How many lines in the material below contain the string "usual"? Answer with the number alone.
(PROVIDED MATERIAL Opens)
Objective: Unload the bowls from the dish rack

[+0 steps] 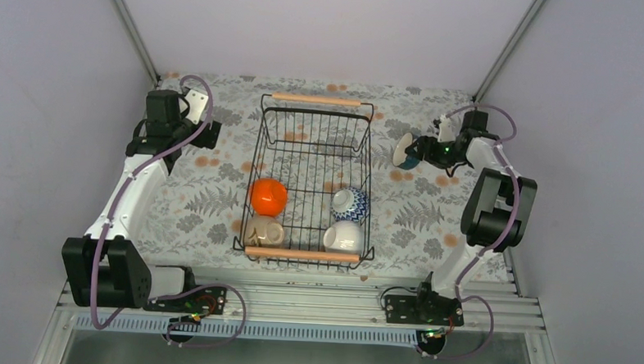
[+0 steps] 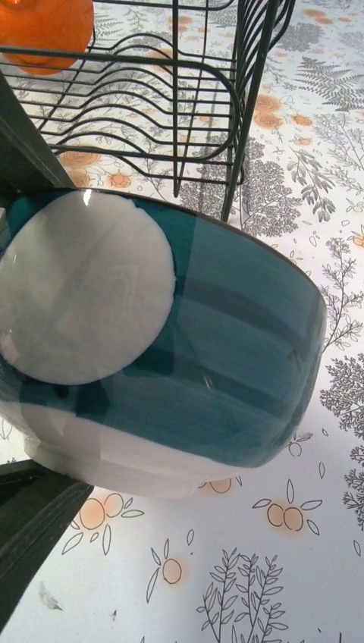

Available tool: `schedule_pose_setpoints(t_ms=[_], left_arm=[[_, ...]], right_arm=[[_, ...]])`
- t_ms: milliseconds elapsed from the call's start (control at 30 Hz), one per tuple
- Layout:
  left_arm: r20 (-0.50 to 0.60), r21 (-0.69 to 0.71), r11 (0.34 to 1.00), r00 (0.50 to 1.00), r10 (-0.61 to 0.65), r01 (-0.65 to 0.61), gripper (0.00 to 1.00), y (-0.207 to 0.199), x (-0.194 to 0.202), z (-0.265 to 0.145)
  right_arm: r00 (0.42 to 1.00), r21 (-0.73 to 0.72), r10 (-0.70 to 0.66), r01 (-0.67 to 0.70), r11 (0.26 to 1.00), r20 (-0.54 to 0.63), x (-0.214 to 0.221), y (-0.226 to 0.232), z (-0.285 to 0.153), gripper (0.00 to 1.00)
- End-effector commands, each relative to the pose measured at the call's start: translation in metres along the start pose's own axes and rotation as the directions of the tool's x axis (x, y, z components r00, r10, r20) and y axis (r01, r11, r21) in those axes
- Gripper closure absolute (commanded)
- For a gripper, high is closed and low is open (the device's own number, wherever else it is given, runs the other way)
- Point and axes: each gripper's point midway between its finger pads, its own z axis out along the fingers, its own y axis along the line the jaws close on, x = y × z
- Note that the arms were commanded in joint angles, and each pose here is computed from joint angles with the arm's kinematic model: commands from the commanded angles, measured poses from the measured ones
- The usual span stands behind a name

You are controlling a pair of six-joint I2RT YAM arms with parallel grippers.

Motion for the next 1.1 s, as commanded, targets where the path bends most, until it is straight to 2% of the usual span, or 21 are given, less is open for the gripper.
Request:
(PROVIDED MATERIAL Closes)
▸ YOUR RESPONSE
2